**PROBLEM TO WORK ON**
If a record holds a picture, omit that picture and copy everything else exactly.

**RECORDS SHOWN**
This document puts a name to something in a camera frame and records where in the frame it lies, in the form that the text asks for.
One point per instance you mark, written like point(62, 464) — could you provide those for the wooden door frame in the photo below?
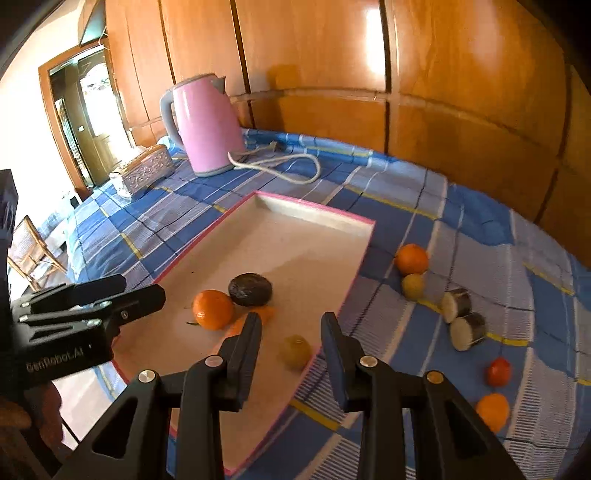
point(46, 115)

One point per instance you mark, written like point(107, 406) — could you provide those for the orange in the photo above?
point(493, 411)
point(212, 310)
point(412, 259)

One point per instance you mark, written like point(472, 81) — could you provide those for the orange carrot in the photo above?
point(268, 313)

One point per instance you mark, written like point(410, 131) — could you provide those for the person's left hand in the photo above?
point(18, 417)

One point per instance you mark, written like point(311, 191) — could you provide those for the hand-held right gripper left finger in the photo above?
point(244, 364)

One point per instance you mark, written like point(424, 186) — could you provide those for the dark brown avocado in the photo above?
point(250, 288)

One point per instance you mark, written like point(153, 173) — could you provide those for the pink electric kettle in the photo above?
point(203, 129)

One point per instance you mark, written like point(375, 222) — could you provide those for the small clear glass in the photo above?
point(119, 183)

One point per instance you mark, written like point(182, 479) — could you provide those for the pink-edged cardboard tray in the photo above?
point(295, 258)

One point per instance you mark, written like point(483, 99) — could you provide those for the small red tomato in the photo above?
point(499, 372)

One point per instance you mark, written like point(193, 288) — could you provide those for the wooden chair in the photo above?
point(27, 240)

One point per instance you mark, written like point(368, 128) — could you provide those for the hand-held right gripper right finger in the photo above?
point(336, 364)

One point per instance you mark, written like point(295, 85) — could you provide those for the blue plaid tablecloth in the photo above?
point(461, 221)

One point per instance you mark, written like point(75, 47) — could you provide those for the silver ornate tissue box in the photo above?
point(147, 170)

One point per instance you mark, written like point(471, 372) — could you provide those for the small yellow lemon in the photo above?
point(412, 286)

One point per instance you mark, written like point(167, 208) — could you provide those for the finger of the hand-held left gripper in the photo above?
point(138, 302)
point(92, 288)

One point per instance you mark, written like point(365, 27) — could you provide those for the yellow-green lemon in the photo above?
point(296, 351)

**REPLY TO THE TASK**
This document puts a name to something in a camera frame and records where in the frame it lies, in the form that the text asks for.
One point per instance you mark, written like point(62, 464) — could you provide those for the wooden door frame in the photo below?
point(46, 115)

One point per instance you mark, written like point(107, 406) — could you provide those for the orange in the photo above?
point(493, 411)
point(212, 310)
point(412, 259)

One point per instance you mark, written like point(472, 81) — could you provide those for the orange carrot in the photo above?
point(268, 313)

One point per instance you mark, written like point(410, 131) — could you provide those for the person's left hand in the photo above?
point(18, 417)

One point per instance you mark, written like point(311, 191) — could you provide those for the hand-held right gripper left finger in the photo above?
point(244, 364)

One point per instance you mark, written like point(424, 186) — could you provide those for the dark brown avocado in the photo above?
point(250, 288)

One point per instance you mark, written like point(153, 173) — could you provide those for the pink electric kettle in the photo above?
point(203, 129)

One point per instance you mark, written like point(375, 222) — could you provide those for the small clear glass in the photo above?
point(119, 183)

One point per instance you mark, written like point(182, 479) — could you provide those for the pink-edged cardboard tray in the photo above?
point(295, 258)

One point per instance you mark, written like point(483, 99) — could you provide those for the small red tomato in the photo above?
point(499, 372)

One point per instance you mark, written like point(193, 288) — could you provide those for the wooden chair in the photo above?
point(27, 240)

One point per instance you mark, written like point(368, 128) — could you provide those for the hand-held right gripper right finger in the photo above?
point(336, 364)

One point per instance you mark, written like point(295, 85) — could you provide those for the blue plaid tablecloth in the photo above?
point(461, 221)

One point per instance you mark, written like point(75, 47) — could you provide those for the silver ornate tissue box in the photo above?
point(147, 170)

One point per instance you mark, written like point(471, 372) — could you provide those for the small yellow lemon in the photo above?
point(412, 286)

One point per instance you mark, written like point(167, 208) — could you provide those for the finger of the hand-held left gripper in the photo above?
point(138, 302)
point(92, 288)

One point per instance you mark, written like point(365, 27) — could you provide those for the yellow-green lemon in the photo above?
point(296, 351)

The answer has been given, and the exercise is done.